Dear Google, I really want to like you...

With consumer confidence waning and pressure from stakeholders mounting over privacy concerns, Google has established privacy policies which are easily found on its Web site.  However, they go a step further.  In January 2010 they launched a vulnerability rewards program as a way to engage consumers in a very customer-centric, very proactive way. (Security, n.d.). It encourages consumers to look for weaknesses in the security in a variety of Google applications including any of the following: .google, .blogger, .youtube, or .orkut.  These categories of bugs are definitively excluded:

• attacks against Google’s corporate infrastructure
• social engineering and physical attacks
• denial of service bugs
• non-web application vulnerabilities, including vulnerabilities in client applications
• SEO blackhat techniques
• vulnerabilities in Google-branded websites hosted by third parties
• bugs in technologies recently acquired by Google

The tester or researcher is only permitted to test their own page or a test page.  If they find any areas to be vulnerable or susceptible to potential security breaches or privacy issues, they report their findings to Google.  Google then pays the individual $500.  If the rewards panel finds a particular bug to be severe or unusually clever, rewards of up to $3,133.7 may be issued. Recognizing that some researchers are not interested the monetary gain, Google gives (the researcher) the option of donating the money to charity.  If the researcher chooses this option, Google will match the donation.  The vulnerability rewards program is a unique public relations solution to the very challenging issue of privacy.

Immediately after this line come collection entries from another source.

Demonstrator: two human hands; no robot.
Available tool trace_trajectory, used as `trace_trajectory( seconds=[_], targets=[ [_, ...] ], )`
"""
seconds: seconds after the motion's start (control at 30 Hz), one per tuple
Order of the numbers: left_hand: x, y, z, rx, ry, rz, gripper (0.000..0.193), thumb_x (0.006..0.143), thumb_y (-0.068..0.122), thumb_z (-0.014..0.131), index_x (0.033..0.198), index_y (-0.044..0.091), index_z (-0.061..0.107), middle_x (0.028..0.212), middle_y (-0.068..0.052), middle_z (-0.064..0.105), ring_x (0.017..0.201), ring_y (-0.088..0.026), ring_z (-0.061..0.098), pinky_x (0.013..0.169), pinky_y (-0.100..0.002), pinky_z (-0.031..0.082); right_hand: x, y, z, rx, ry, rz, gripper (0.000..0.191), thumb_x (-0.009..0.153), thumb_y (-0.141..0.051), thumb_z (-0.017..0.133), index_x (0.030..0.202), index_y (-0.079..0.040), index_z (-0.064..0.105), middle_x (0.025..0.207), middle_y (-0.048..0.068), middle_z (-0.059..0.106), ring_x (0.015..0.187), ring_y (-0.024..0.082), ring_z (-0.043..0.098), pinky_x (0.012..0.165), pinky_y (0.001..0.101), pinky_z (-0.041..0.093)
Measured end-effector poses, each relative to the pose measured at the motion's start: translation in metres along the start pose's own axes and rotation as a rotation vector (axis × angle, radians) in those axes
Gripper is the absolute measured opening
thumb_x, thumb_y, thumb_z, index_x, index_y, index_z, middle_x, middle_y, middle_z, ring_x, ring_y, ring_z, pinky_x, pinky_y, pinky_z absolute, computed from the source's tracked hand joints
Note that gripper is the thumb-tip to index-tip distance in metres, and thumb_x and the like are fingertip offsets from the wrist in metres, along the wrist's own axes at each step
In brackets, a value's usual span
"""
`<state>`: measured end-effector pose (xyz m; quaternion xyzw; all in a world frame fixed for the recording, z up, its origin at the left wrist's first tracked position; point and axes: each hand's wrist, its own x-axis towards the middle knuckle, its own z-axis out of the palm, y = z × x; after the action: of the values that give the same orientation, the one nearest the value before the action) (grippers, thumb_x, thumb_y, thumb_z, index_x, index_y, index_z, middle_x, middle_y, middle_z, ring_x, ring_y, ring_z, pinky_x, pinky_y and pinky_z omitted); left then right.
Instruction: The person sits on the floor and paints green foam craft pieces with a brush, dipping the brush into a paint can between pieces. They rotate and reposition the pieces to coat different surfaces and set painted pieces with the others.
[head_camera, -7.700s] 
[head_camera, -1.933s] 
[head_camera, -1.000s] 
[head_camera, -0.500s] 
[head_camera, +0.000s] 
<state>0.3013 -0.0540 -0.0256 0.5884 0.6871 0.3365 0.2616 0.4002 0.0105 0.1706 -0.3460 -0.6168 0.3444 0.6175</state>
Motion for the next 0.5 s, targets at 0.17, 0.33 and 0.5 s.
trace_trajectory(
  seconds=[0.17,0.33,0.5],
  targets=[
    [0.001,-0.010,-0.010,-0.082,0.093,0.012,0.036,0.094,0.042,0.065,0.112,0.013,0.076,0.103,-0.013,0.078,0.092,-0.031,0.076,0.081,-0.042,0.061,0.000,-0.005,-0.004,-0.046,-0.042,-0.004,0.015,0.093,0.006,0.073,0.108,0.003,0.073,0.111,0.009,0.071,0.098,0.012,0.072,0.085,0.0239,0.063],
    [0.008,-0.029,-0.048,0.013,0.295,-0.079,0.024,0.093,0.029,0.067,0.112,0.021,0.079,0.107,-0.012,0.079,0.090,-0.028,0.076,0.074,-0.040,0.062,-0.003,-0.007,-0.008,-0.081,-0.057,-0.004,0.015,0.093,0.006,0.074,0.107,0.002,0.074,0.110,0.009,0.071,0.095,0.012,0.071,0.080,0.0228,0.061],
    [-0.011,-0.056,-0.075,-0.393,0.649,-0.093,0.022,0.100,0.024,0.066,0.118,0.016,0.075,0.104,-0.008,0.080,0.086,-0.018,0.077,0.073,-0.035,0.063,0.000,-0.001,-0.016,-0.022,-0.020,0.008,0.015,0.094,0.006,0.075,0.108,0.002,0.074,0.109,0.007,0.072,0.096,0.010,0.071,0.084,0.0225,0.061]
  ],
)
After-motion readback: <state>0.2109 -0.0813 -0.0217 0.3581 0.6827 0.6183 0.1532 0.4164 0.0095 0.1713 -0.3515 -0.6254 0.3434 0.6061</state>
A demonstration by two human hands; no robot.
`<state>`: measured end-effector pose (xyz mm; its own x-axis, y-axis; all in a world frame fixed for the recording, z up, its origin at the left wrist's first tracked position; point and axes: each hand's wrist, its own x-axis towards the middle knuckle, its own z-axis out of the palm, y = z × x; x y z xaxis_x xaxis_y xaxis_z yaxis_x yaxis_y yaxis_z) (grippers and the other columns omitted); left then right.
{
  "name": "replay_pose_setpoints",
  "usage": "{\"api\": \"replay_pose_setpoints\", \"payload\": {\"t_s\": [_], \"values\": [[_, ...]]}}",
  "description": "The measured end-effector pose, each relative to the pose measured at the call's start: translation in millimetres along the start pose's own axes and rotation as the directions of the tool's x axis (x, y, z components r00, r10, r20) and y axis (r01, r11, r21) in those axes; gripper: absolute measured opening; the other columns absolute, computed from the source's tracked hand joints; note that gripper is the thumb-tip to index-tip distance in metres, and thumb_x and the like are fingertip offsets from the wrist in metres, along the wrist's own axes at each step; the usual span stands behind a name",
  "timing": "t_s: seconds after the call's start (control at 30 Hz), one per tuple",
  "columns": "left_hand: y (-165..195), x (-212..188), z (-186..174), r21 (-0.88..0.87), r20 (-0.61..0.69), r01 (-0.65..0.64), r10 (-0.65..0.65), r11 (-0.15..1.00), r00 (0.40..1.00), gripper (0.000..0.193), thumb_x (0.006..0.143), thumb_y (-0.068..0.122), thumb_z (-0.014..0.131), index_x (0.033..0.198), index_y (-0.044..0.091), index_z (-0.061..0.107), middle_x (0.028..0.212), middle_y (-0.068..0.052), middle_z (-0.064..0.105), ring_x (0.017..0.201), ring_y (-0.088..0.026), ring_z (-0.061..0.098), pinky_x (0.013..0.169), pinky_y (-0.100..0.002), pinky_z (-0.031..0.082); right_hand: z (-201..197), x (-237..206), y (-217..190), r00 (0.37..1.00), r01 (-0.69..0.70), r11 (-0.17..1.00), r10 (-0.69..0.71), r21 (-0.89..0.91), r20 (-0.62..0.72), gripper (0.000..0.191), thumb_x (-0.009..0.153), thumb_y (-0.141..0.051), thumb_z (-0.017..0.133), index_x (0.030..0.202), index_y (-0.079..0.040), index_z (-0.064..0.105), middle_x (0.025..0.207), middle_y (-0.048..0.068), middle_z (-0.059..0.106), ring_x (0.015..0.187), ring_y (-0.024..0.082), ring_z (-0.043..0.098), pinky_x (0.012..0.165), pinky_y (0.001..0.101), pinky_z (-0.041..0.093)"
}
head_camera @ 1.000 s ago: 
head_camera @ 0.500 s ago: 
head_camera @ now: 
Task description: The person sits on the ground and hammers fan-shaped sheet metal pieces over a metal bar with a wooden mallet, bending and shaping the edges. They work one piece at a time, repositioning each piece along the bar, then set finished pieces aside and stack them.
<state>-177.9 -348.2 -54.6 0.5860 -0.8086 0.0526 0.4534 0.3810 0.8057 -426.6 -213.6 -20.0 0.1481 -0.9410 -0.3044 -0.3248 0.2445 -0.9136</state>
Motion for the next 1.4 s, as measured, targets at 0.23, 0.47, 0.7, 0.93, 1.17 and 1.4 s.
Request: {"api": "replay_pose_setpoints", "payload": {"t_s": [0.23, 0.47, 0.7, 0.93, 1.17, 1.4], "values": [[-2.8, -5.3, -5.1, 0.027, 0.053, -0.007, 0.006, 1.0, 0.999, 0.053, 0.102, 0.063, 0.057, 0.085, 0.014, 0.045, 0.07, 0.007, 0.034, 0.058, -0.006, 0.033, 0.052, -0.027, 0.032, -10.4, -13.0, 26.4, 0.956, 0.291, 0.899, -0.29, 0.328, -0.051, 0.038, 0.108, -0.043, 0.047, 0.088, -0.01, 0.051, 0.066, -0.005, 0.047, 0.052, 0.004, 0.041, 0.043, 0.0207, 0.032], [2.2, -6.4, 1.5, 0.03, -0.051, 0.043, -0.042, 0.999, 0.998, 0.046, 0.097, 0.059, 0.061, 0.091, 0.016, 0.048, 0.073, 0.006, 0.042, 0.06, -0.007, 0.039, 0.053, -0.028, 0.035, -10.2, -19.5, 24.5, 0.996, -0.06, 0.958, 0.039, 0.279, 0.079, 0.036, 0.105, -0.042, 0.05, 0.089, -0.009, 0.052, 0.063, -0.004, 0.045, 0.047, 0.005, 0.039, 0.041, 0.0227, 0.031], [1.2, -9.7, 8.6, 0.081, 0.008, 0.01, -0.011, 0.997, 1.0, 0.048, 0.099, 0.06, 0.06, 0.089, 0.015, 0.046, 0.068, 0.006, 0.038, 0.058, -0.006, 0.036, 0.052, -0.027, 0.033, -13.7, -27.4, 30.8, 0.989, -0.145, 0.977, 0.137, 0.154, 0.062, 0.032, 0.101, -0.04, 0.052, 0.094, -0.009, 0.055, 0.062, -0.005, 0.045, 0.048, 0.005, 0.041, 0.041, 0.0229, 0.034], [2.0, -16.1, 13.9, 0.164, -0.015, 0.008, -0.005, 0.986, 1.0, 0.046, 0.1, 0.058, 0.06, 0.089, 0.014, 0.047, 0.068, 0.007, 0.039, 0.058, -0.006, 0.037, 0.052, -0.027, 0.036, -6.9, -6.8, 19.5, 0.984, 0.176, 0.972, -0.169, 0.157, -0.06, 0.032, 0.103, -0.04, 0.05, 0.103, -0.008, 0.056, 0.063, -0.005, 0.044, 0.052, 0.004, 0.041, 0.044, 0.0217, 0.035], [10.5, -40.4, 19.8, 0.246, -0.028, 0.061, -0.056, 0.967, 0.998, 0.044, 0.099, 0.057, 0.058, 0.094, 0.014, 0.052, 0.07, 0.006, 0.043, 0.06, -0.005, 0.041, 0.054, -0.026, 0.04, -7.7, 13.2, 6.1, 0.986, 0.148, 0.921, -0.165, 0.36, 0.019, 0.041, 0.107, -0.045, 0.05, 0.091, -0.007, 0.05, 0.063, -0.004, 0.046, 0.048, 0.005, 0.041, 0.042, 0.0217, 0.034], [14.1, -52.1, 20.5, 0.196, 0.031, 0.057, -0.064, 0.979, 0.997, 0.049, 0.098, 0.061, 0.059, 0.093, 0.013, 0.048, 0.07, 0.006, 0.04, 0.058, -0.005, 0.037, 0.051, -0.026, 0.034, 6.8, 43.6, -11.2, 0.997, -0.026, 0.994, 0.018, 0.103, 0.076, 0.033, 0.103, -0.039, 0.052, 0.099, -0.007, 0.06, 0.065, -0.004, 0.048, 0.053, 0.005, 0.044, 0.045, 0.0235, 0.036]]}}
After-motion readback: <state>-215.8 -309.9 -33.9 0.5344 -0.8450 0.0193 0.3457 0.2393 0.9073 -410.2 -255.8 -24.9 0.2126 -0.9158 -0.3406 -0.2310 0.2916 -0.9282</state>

While this is an awesome program, I believe it is not enough.  Google is relatively quiet when it comes to PR and promoting general goodwill efforts, especially when it comes to privacy issues.  Google came under fire in 2010 for having "private discussions" with Verizon over net neutrality, which is is a leading issues debate about consumer and corporate access to electronic data traffic networks, and to what degree network providers can play traffic cop legally in this arena. (Praecere.com, 2010). According to an article that appeared in The New York Times, it has been the center of a debate over whether those companies can give preferential treatment to content providers who pay for faster transmission, or to their own content..." (NYTimes.com, 2010).  What this means for Verizon is that Google, whose Android operating system powers many Verizon wireless phones, would agree not to challenge Verizon’s ability to manage its broadband Internet network as it pleased. (Wyatt, 2010). 

Google should be more open about these issues and speak openly to the public and its shareholders when they are considering making such changes or embarking on the very controversial issue of net neutrality.  So, does the vulnerability rewards program negate this debate or are they two separate issues?  To me, both issues should be handled with care and with a well-crafted proactive public relations campaign. 


*Note: I try to cite sources whenever possible.